*The codes were developed on Windows 10, and were not tested on other machines. Anaconda 5.2.0 is chosen as a Python interpreter.*

This notebook introduces the concept and methodology of implementing Monte-Carlo Simulation.

# Monte-Carlo Simulation

> **Monte Carlo Simulation** is a technique to understand the impact of risk and uncertainty in 
finance, engineering, supply chain, and virtually anything. A Monte Carlo simulator helps
one to visualize most or all of the potential outcomes to have a better idea regaring the
risk of a decision.

Based on historical data, expertise in the field, or past experience, you can draw an estimate of a population. While this estimate is useful for developing a model, it contains some inherent uncertainty and risk, because it's an estimate of an unknown value. In a financial market, you might know the distribution of possible values through the mean and standard deviation of returns. By using a range of possible values, instead of a single guess, you can create a more realistic picture of what might happen in the future. 
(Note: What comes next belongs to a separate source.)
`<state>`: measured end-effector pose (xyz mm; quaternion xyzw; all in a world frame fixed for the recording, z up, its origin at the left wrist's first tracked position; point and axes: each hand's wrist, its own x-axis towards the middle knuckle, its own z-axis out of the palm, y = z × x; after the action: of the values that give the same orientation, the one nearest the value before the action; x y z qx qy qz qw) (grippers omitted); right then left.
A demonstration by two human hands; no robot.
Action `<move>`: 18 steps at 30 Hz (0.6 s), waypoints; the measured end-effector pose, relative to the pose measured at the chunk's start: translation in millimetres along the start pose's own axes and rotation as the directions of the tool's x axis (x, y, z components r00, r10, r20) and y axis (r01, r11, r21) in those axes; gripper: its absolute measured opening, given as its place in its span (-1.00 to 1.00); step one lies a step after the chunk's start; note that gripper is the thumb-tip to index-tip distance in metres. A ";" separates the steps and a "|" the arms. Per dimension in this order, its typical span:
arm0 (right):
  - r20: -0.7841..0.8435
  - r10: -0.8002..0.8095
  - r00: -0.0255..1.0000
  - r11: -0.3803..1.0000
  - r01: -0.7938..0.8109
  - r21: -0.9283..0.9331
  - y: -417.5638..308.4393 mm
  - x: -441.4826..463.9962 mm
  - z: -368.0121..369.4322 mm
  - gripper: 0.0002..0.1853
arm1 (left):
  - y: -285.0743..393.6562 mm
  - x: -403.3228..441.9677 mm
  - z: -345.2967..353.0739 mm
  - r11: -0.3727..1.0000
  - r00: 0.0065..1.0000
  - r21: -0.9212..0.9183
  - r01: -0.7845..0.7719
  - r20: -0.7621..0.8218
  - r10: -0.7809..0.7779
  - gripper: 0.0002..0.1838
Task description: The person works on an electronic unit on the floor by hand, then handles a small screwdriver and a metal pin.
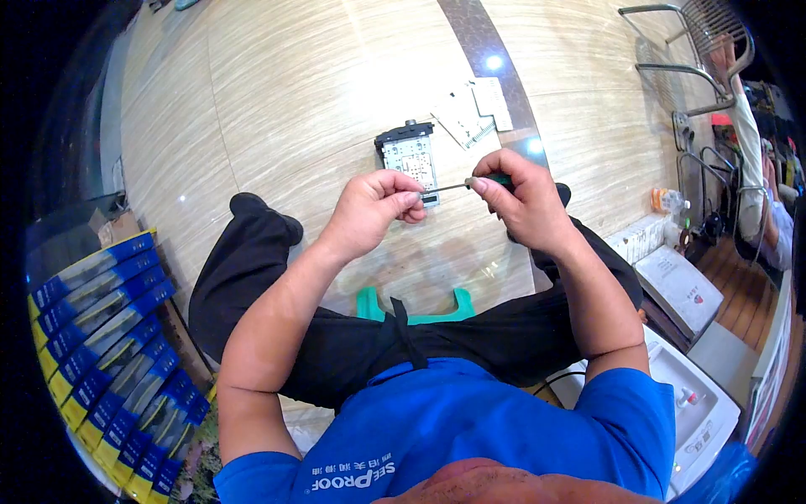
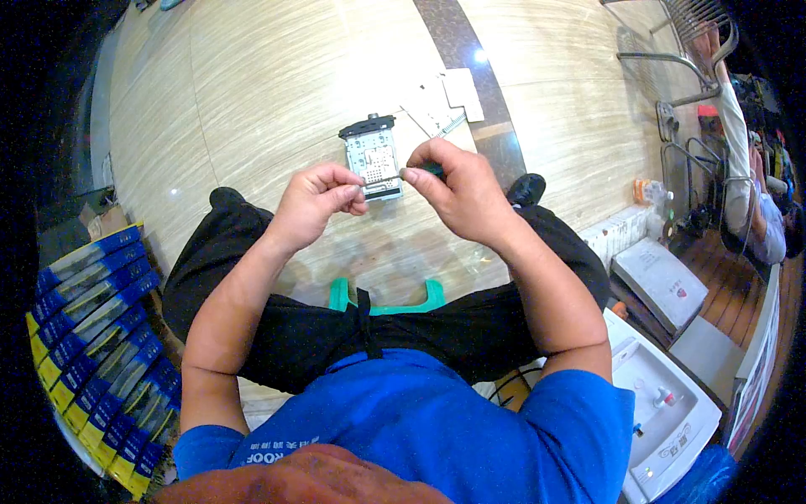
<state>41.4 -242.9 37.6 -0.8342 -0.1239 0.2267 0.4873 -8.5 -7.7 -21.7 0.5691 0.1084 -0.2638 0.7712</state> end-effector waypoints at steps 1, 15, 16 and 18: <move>-0.001 0.001 1.000 1.000 -0.001 0.001 -1.3 -0.8 -1.1 -0.80 | -1.9 0.4 0.4 0.999 1.000 0.046 -0.006 0.006 0.006 -0.86; 0.153 0.207 0.966 0.965 -0.227 0.131 -11.4 0.9 -6.1 -0.79 | -2.8 -1.0 -0.2 0.995 1.000 0.104 -0.012 0.026 0.010 -0.87; 0.155 0.207 0.966 0.965 -0.227 0.131 -10.8 1.3 -5.9 -0.79 | -2.6 -1.6 -0.1 0.994 1.000 0.109 -0.003 0.016 0.001 -0.86; 0.129 0.191 0.973 0.979 -0.198 0.045 -8.0 1.7 -5.5 -0.78 | -1.9 -2.5 -0.2 0.994 1.000 0.107 -0.011 0.015 0.009 -0.86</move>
<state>45.7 -242.3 46.5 -0.8122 -0.0650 0.3283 0.4778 -11.6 -7.2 -22.1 0.6084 0.0856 -0.2694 0.7416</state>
Let's assume that your consultant recommended you a certain investment program that has a mean return rate of 10% and standard deviation of 5%. You made 100 investments through this program, but your 100 investments had an average rate of return of 3%. Did the consultant lie to you, or is it one of the possible corner cases that you can have if you are unlucky? What is the P10, P50, P90 value of this invertment program? What is the the most plausible *range* of rate of return? Does your 3% rate of return fall within that *range*?

Monte-Carlo simulation comes in handy when addressing uncertainty of such cases with a known distribution.


## 1. Casino Dice Roll Example

How do casinos earn money? The answer is simple - the longer you play, the bigger chance of you losing money.

Let's assume an imaginary dice roll game between a casino house and an imaginary player. The rules are simple:

1. There is an imaginary dice that rolls between 1 to 100.
2. If a player rolls between 1 to 51, the house wins.
3. If a player rolls between 52 to 100, the house wins.
4. A player can bet as many times as he wants.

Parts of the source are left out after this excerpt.